Christophe Fanichet veut accélérer le tempo sur le marché italien. Dans une interview accordée au journal La Repubblica, le PDG de SNCF Voyageurs a rappelé il y a quelques jours vouloir lancer progressivement, à partir de la fin 2027, neuf allers-retours entre Turin et Naples et cinq allers-retours entre Turin et Venise. D’où plusieurs déplacements de l’autre côté des Alpes pour réclamer aux pouvoirs publics « des règles claires » et un accord-cadre de longue durée (15 ans) avec RFI (Rete Ferroviaria Italiano) de nature à amortir les lourds investissements que devra consentir la compagnie française. Le dirigeant français demande également à bénéficier de tarifs de péages réduits de 20 %.
Or, les engagements proposés jusqu’à présents par RFI ne seraient pas suffisants. Par ailleurs, la compagnie française serait freinée dans ses ambitions sur le marché de la grande vitesse transalpine par la compagnie nationale Ferrovie dello Stato (FS, maison mère de Trenitalia), ce qui a conduit l’Autorité italienne de la concurrence à ouvrir en mars une enquête pour abus de position dominante à l’encontre du groupe ferroviaire.

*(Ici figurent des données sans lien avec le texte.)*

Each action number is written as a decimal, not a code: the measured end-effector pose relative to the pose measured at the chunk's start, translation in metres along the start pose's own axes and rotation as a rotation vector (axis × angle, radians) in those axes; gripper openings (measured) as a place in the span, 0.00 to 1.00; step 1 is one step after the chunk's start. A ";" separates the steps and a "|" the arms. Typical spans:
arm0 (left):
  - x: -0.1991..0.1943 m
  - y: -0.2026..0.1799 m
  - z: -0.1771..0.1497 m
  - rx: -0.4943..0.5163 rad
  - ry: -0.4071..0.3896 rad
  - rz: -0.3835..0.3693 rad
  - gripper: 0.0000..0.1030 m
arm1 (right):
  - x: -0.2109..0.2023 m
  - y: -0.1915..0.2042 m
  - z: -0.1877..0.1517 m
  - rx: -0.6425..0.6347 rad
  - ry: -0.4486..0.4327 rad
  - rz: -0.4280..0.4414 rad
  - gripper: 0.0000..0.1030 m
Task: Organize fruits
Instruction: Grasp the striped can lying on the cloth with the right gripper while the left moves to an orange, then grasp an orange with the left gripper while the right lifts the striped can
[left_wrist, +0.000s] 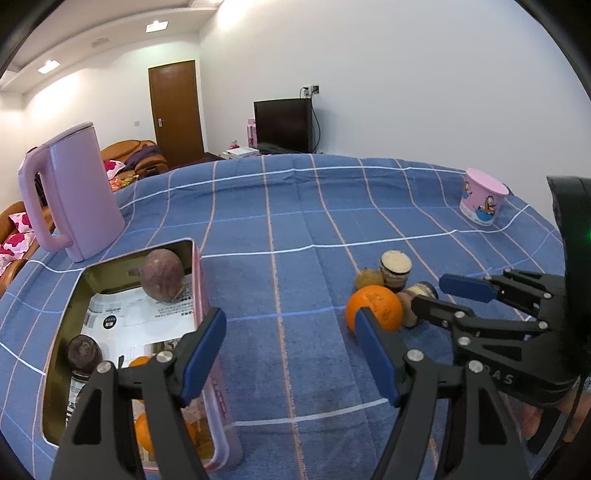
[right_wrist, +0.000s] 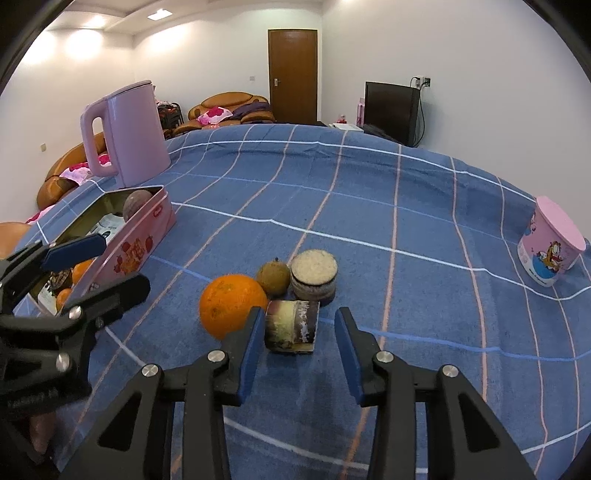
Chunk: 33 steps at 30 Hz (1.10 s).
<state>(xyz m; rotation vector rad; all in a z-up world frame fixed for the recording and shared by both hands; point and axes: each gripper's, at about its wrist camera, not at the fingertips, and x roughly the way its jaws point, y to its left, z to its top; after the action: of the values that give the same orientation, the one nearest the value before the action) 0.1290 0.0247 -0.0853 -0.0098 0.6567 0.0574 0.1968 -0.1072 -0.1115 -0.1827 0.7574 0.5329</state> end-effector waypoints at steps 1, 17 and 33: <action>0.001 -0.001 0.000 0.000 0.004 0.000 0.72 | 0.000 -0.002 -0.001 0.010 0.004 0.018 0.40; 0.012 -0.020 0.003 0.023 0.039 -0.039 0.72 | 0.007 -0.012 -0.005 0.055 0.046 0.067 0.40; 0.037 -0.039 0.007 0.029 0.110 -0.103 0.72 | -0.008 -0.029 -0.003 0.106 -0.038 -0.042 0.38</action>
<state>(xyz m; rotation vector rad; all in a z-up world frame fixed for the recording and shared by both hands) 0.1650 -0.0120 -0.1031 -0.0189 0.7661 -0.0523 0.2051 -0.1365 -0.1089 -0.0902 0.7416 0.4543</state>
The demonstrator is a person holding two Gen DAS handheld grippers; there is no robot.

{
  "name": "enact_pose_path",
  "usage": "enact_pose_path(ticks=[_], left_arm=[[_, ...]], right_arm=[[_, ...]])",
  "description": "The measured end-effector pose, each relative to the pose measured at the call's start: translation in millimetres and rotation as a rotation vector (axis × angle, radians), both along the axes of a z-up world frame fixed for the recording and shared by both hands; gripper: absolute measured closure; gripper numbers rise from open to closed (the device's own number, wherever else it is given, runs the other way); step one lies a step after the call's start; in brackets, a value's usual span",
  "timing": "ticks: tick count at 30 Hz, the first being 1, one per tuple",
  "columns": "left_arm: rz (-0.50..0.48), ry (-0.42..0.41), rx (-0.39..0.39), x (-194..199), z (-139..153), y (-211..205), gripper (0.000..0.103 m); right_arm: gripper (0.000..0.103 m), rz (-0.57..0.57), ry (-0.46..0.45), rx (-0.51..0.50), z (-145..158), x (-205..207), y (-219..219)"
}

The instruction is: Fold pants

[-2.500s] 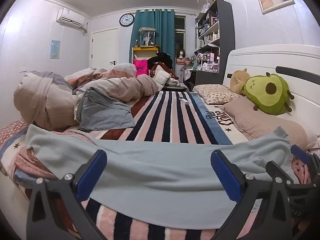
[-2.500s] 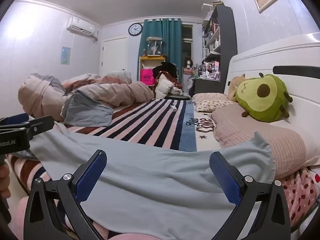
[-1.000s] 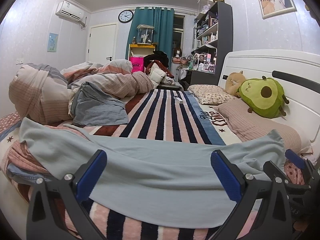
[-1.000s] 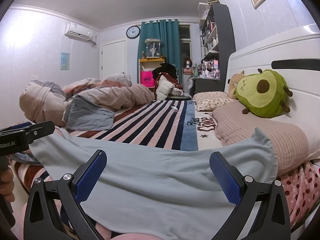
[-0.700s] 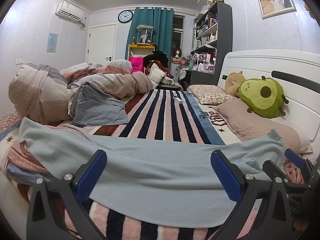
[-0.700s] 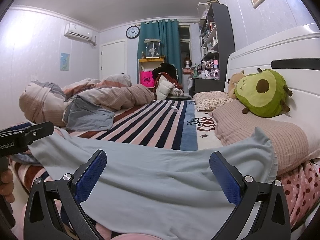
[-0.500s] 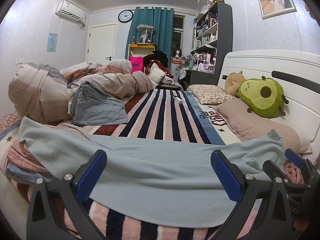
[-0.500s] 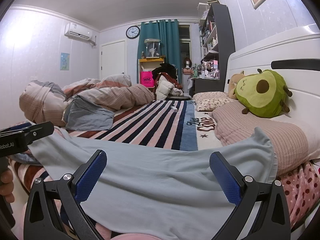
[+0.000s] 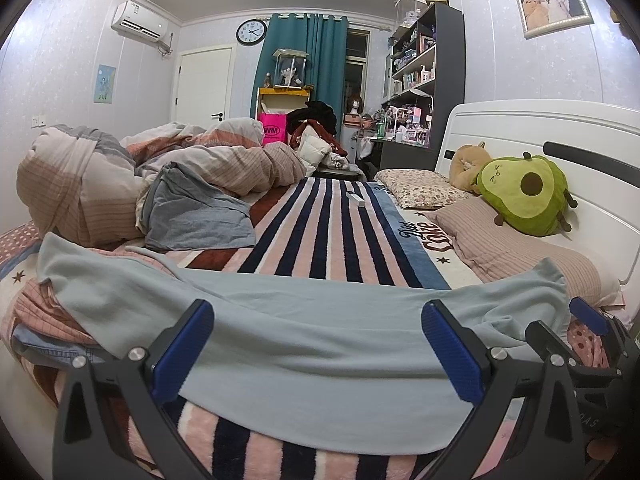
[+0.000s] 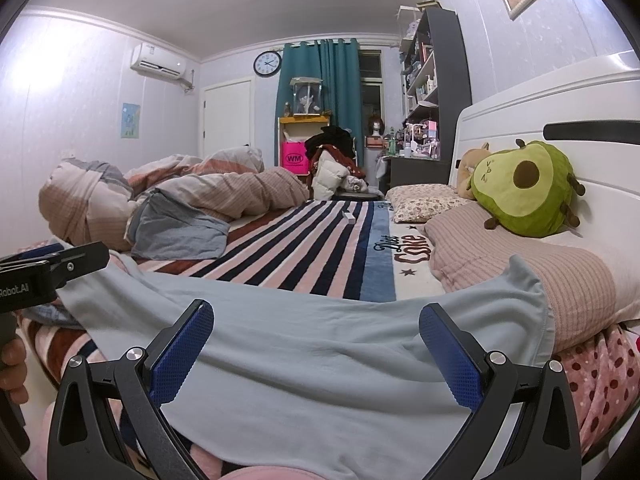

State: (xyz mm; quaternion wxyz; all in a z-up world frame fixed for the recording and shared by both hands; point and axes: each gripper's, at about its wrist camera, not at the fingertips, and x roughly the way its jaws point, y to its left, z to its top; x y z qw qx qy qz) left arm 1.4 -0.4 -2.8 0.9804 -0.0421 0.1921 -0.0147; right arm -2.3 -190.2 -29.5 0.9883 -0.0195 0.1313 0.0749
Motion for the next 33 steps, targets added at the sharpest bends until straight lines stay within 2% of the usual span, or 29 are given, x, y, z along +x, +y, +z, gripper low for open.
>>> enact_pose_path(ticks=[13,16,18,22,26,30,33], left_arm=[[0.001,0.003,-0.005,0.3,-1.6,-0.6,0.001],[-0.004,0.015,-0.011,0.7,-5.5,0.9,0.001],[-0.003,0.019,-0.005,2.2,-7.4,3.1,0.001],[0.069,0.026,0.042,4.2,-13.3,14.6,0.001],[0.097,0.088,0.048,8.3,-30.2,41.9,0.001],[0.136,0.184,-0.012,18.0,-57.6,80.8,0.001],[0.124,0.268,-0.156,26.8,-81.4,108.1,0.001]], right_arm=[[0.0,-0.006,-0.01,0.008,4.6,-2.2,4.1],[0.0,0.068,-0.016,0.037,5.6,-4.0,2.4],[0.0,0.074,-0.029,0.045,4.6,-5.6,0.7],[0.0,0.087,-0.002,0.085,6.3,-2.5,-7.7],[0.0,0.099,0.021,0.15,1.6,5.6,-36.8],[0.0,0.012,0.069,0.148,-13.9,12.1,-75.2],[0.0,-0.046,0.168,0.191,-32.8,19.0,-105.6]])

Pour aller ferrailler sur le marché italien, SNCF Voyageurs a déjà commandé 15 rames de TGV nouvelle génération qui auront l’avantage d’être à deux niveaux et permettront d’offrir 40 % de sièges en plus comparé aux matériels actuellement en circulation sur le réseau par ailleurs saturé, a expliqué Christophe Fanichet. Il vise entre 7 et 10 millions de voyageurs par an avec des tarifs en moyenne 20 % plus bas que ceux actuellement pratiqués chez nos voisins.